Monday, February 9, 2009

Jardin De Las Mujeres Sabias

That was the name on the sign this time.  Many times the name was different.  Once it was El Jardin de Serpente.  Another time it was the place of the Dragon's Blood.  I could seldom find it in the same place twice but I didn't come often.  I found it for the first time when I was 17 years old.  I was walking down Broadway having ditched school for the day.  I had hitched the 45 miles down to this end of Denver and was blissfully assured no one knew me.  They weren't related to either my mother or my father and they weren't in a hurry to report my whereabouts to anyone.  I had a backpack stuffed with thrift store and pawn shop treasures when I saw the tiny dark windows glimmering with candlelight.

It was early afternoon and sunny outside.  The shop seemed to produce it's own darkness, not a scary darkness, more a warm comforting thing.  When the door opened sunlight came only as far as the sill and then stayed out side and waited.  There were bells and tinkling sounds as the door pushed open stiffly.  The two little women knitting behind the counter looked up and nodded then went back to their work.  The oldest one came to the door of the back room and looked out.  She came out wiping her hands on her apron.  "Mi llama es Madre Maria ," she told me while I brought out my high school Spanish and informed her my name was Linda.

 " Linda es bonita," She laughed, I think now at my horrible mix of Castilian lisp and German accent layered over it.  One of the knitters had gotten up and brought over cups of tea.  It smelled nasty and I was to learn over the decades very few of the teas tasted any better than they smelled.  Each one had it's very own virtue, one gave health, another wisdom, and one they made for me often over the years carried patience in it's herbal blend.  That first day they gave me a tea for amour and laughed like young girls.

The shop had bundles of herbs hanging from the wooden ceiling racks.  The fragile ones hung upside down with cheesecloth bags tied to the stems around the flower heads.  Bottles of ground herbs lined shelves shaded from the meager light coming through windows crammed with little statues of the Virgin next to Santeria regalia and Voodoo pieces.  The walls were covered with black velvet pictures of Every Saint in the Catholic Calendar.  The floors were crowded with wooden and statuary representations of the Santos.  Sols were on the wall next to bundles of snakeskin.  Damiana and YlingYling sat on shelves with bottles and bags of every known or alleged aphrodisiac in the natural/unnatural world.  

Shelves in the darkest corners held black candles made of God only knows what materials.   Lucky Money Oil in tiny bottles stood next to Gypsy Love Oil and St.
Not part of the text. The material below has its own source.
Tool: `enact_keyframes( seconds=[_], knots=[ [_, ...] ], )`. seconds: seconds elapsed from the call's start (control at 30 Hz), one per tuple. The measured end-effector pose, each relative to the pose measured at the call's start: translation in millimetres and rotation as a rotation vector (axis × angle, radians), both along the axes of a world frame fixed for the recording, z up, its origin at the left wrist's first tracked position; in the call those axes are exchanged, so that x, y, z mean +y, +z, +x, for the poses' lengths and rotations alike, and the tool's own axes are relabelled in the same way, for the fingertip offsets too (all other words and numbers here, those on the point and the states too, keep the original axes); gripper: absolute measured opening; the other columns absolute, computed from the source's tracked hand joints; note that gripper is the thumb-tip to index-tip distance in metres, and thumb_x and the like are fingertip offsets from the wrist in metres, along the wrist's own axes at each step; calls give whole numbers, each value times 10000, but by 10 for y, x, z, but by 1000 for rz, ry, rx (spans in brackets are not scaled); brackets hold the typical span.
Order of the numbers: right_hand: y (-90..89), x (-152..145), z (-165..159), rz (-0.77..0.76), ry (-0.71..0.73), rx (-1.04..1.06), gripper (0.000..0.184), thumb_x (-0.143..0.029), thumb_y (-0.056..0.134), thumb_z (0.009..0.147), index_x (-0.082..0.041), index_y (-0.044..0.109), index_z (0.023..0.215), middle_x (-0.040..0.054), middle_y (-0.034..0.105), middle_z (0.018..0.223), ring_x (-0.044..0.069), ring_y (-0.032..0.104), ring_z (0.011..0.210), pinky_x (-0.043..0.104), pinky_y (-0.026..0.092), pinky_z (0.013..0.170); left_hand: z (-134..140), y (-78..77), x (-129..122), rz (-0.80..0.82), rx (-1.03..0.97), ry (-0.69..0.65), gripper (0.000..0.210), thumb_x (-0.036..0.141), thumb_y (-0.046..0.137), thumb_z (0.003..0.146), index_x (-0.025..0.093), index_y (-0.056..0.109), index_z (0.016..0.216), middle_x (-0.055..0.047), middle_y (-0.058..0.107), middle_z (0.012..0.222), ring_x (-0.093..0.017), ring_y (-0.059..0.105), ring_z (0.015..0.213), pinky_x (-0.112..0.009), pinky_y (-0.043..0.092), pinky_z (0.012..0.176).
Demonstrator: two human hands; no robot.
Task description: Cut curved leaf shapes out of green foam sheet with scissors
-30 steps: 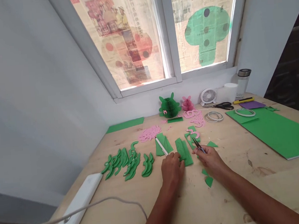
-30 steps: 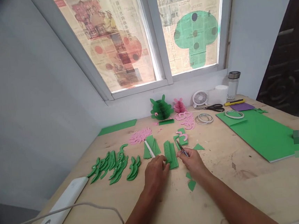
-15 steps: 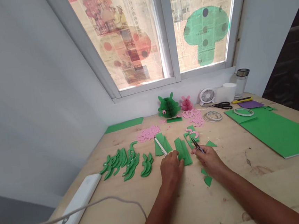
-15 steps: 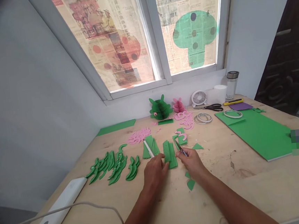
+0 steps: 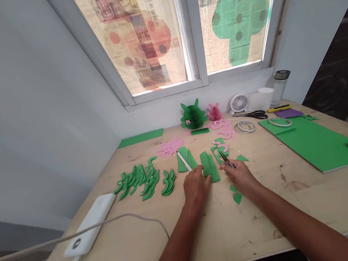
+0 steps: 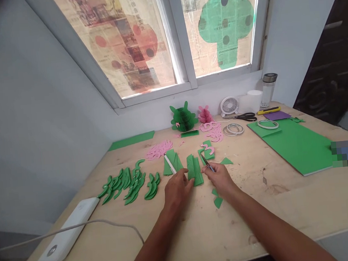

John's Wort.  Holy Water and Holy Oil were next to the Gypsy Neighbor Curse.  Every time I ever found the shop it was different.  The inventory changed rapidly.  I saw white carved witch knives and sacrifice knives carves in lacy details.  Lockets and rings that held herbs, curses and blessings made of stone that glowed strange colors were replaced by tiny dolls made in Jamaica and Top Hatted Men made on small islands in the Caribbean.  

For years I would have no need for the shop, the knowledge of the wise women, the strength involved in knowing they approved of me, of my path, my choices.  Then one day my herbal stores would be low in goods that could only be replaced by them I must find the store again. My life forces would be so low, so dim only one of their heinous teas could help me make it through yet another test of strength.  When my husband left us a week before my son's first skull surgery I went looking for them.  I took my son and gave him a sip of the bitter tea.  He made it through both operations with so much stacked against him.  I know the teas helped both of us.

When I gave love up in my life and dedicated myself back to the goddess I found the store again, miles from the last location.  One of the old women came out of an alley and pulled me into a doorway that hardly showed.  When I began the crone stage of my life I realized that I was close to the age of the women who had been in the shop for forty years of my life.  I wondered if they were even the same women, all the Marias, Rosas and Delphinas over the years, were their faces different?  Where did these women come from and why did they come into my life?  Why was I blessed to have their help, their herbs and their knowledge all these years?  I may never know and every time I look for them I'm not sure they'll be there.  I know each time I try to soak in all the smells, sounds, textures and feelings I can.